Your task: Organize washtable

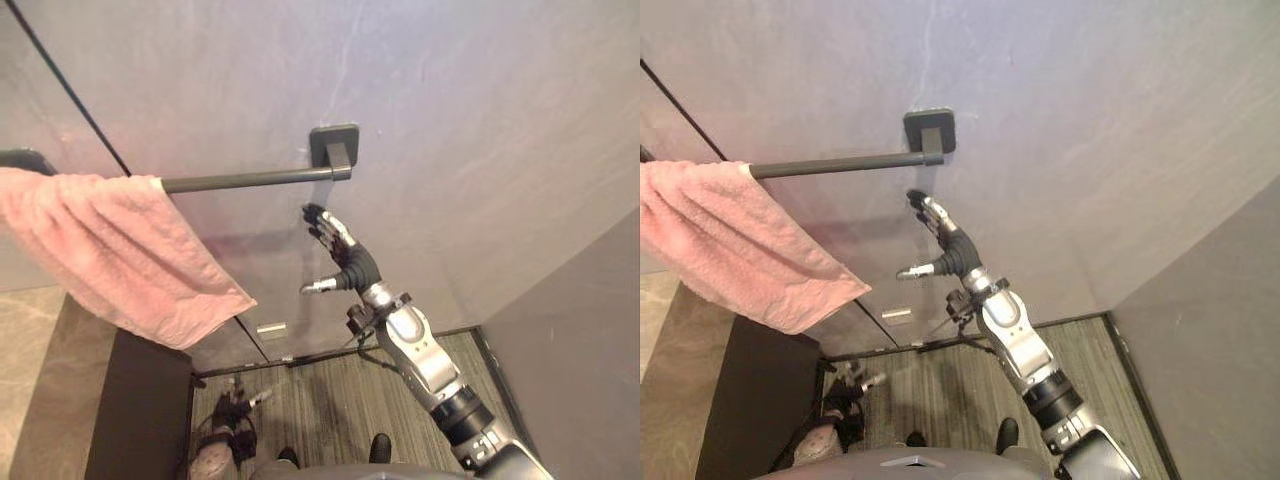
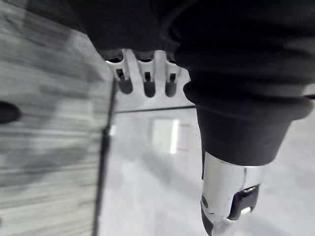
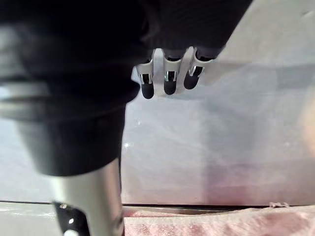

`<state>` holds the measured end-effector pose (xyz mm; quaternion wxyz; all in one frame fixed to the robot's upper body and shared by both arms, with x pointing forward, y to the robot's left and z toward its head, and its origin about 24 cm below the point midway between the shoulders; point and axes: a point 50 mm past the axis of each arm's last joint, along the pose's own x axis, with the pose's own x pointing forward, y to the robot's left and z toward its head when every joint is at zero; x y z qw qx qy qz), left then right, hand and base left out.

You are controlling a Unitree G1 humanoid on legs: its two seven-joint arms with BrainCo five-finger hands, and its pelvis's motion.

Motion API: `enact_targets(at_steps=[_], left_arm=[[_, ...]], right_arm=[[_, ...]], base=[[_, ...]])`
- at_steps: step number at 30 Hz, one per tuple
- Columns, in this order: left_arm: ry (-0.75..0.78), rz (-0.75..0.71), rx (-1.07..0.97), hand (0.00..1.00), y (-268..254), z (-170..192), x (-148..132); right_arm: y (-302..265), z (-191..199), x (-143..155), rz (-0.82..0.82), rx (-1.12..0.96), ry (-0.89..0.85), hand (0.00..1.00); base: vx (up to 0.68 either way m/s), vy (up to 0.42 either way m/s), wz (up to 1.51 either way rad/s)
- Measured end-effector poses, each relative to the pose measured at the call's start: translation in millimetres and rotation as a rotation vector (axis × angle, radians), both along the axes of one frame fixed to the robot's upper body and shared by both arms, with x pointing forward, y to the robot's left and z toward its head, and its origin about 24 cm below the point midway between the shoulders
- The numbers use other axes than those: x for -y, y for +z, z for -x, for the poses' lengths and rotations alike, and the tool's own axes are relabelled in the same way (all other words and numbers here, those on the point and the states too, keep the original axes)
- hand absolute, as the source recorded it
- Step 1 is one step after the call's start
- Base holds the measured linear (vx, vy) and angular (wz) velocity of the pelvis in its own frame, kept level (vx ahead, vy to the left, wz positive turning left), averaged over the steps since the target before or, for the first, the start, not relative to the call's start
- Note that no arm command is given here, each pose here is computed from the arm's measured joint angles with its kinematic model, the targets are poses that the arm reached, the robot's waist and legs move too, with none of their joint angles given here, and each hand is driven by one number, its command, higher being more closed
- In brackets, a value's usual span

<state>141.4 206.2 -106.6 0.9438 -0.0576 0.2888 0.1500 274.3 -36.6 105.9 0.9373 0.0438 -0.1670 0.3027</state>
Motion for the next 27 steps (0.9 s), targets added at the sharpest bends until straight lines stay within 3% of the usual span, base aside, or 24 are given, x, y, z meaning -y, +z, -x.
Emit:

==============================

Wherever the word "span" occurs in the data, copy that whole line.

The completed task |
- In brackets, a value's usual span
Motion for the next 27 steps (0.9 s), targets added at the sharpest bends until straight lines stay within 3% of the usual span, base aside, or 24 are given, x, y, z meaning -y, +z, -x.

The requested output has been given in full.